View logs & assessments

Preview

This feature is in Private Preview. To try it, reach out to your Databricks contact.

Looking for a different RAG Studio doc? Go to the RAG documentation index

This tutorial walks you through the process of viewing logs from your application:

  • 🗂️ Request Log: Detailed traces of the 🔗 Chain executions

  • 👍 Assessment & Evaluation Results Log: Assessments from 👤 End Users & 🧠 Expert Users and 🤖 LLM Judges

We will use the 💬 Review UI deployed in the previous tutorial to generate a few logs and view the data.

It assumes you have followed the steps in Initialize a RAG Application.

Step 1: Collect Assessments from humans using the Review App

  1. Open the 💬 Review UI you deployed in the previous step.

  2. Interact with the application by asking questions.

    We suggest the following:

    • Press New Chat on the left side.

      • Ask what is rag studio? followed by how do i set up the dev environment for it?

    • Press New Chat on the left side.

      • Ask what is mlflow?

    RAG application
  3. After asking a question, you will see the feedback widget appear below the bot’s answer. At minimum, provide a thumbs up or thumbs down signal for “Is this response correct for your question?”.

    Before providing feedback:

    feedback ui before

    After providing feedback:

    feedback ui completed

Step 2: Collect Assessments from a LLM judge

  1. The sample app is configured to automatically have an 🤖 LLM Judge provide Assessments for every interaction with the application.

    Note

    For more information on configuring LLM judges, see 🤖 LLM Judge

  2. As such, an LLM judge has already provided assessments for the questions you asked in Step 1!
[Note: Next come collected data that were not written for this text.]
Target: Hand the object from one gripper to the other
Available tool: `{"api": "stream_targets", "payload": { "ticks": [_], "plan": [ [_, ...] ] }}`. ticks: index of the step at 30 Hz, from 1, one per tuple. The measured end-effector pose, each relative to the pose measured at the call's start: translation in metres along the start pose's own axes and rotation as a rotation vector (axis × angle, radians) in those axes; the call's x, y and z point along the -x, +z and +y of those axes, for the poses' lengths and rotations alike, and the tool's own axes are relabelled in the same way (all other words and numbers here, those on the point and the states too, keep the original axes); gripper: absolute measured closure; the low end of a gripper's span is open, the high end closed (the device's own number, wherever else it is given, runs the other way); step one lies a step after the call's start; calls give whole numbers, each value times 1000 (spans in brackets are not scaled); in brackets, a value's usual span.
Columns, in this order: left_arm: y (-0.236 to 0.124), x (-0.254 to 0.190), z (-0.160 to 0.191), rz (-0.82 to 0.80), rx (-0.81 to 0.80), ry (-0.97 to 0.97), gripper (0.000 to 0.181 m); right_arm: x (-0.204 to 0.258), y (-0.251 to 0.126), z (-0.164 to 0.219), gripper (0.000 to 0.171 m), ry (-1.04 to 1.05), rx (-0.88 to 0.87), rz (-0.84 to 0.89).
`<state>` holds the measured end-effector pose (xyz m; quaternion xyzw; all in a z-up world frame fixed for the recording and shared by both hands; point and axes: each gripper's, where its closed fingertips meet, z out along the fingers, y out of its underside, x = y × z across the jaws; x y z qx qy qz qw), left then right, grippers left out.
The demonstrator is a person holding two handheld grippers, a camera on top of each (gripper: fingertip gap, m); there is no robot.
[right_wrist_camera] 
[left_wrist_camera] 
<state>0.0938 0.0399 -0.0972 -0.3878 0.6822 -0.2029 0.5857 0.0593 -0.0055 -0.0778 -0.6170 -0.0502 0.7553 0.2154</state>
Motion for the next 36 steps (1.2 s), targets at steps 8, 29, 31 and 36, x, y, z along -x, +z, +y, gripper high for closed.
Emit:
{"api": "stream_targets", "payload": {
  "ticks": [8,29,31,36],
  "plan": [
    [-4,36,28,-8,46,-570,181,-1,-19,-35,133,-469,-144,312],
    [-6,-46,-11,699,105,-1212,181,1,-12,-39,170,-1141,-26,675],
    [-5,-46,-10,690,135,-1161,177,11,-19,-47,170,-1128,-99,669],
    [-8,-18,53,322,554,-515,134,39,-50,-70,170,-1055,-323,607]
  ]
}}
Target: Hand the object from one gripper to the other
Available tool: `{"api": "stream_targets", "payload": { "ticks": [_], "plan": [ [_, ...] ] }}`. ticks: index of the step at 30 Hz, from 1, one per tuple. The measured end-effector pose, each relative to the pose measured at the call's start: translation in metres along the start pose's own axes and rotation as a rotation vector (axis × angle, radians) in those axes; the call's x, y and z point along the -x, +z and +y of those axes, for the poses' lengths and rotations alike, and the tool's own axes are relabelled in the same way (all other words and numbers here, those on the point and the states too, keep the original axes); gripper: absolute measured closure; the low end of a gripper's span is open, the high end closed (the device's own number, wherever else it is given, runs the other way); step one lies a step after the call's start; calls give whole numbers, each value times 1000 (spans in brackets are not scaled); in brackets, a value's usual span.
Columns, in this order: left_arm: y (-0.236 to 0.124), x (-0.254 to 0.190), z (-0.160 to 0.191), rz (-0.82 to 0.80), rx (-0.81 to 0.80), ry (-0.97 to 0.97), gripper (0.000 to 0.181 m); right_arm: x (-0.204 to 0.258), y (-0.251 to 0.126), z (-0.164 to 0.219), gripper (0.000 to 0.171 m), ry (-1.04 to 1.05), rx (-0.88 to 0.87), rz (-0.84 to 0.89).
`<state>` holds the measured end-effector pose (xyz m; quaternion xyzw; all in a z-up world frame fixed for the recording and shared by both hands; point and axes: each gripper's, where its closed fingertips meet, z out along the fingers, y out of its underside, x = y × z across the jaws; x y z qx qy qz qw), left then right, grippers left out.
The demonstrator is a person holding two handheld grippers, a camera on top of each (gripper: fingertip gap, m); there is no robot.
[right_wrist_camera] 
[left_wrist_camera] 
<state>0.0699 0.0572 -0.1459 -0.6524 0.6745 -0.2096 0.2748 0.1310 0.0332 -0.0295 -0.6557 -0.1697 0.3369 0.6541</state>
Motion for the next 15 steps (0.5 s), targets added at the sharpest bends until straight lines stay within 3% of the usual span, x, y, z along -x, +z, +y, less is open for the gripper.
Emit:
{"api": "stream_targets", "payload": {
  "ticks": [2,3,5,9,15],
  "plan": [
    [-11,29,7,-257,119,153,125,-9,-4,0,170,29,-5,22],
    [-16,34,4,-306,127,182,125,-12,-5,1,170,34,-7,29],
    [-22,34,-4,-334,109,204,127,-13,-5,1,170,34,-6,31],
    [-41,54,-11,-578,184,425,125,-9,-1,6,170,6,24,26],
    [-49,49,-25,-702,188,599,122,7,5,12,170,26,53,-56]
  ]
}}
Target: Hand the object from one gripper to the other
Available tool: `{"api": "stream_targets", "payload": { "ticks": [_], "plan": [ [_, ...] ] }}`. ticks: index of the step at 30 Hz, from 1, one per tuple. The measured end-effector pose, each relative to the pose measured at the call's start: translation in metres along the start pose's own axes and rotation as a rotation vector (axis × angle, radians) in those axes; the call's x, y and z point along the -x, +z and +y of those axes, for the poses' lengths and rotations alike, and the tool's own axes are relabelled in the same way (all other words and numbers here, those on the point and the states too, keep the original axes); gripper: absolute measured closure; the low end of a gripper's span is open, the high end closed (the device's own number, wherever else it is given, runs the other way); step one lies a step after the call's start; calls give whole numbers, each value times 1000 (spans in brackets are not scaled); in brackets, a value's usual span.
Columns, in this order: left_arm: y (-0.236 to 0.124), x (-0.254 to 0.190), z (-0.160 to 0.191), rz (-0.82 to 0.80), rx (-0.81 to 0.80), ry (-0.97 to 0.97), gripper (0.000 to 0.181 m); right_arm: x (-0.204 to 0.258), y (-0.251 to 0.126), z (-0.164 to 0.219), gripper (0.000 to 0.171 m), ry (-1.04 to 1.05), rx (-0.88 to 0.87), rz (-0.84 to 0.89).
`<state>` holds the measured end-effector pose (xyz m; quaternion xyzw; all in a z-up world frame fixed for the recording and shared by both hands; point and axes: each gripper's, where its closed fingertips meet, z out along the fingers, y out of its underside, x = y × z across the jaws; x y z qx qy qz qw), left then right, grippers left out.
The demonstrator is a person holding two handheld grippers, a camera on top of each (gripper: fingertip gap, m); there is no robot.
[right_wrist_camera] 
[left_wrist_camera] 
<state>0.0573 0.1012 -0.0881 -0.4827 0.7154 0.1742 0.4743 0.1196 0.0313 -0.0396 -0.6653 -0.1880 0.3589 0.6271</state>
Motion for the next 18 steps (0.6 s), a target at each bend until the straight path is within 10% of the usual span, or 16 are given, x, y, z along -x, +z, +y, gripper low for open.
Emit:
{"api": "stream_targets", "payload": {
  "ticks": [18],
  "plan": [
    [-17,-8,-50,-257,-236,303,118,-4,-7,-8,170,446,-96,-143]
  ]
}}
Step 3: Run online evaluation ETL

In the Reviewers and End Users environments, the ETL job for processing logs and assessment automatically runs. In the development environment (where we are working now), you need to manually run the ETL job.

Warning

RAG Studio logging is based on Inference Tables - logs can take 10 - 30 minutes before they are ready to be ETLd. If you run the below job and do not see any results, wait 10 minutes and try again.

  1. Run the following command to start the logs ETL process. This step will take approximately 5 minutes.

    ./rag run-online-eval -e dev
    

Step 4. View the logs

RAG Studio stores all logs within the Unity Catalog schema that you configured.

Note

The logging schema is designed to enable measurement of metrics. For more information on how these logs are used to compute metrics, see Metrics.

  1. Open the Catalog browser and navigate to your schema.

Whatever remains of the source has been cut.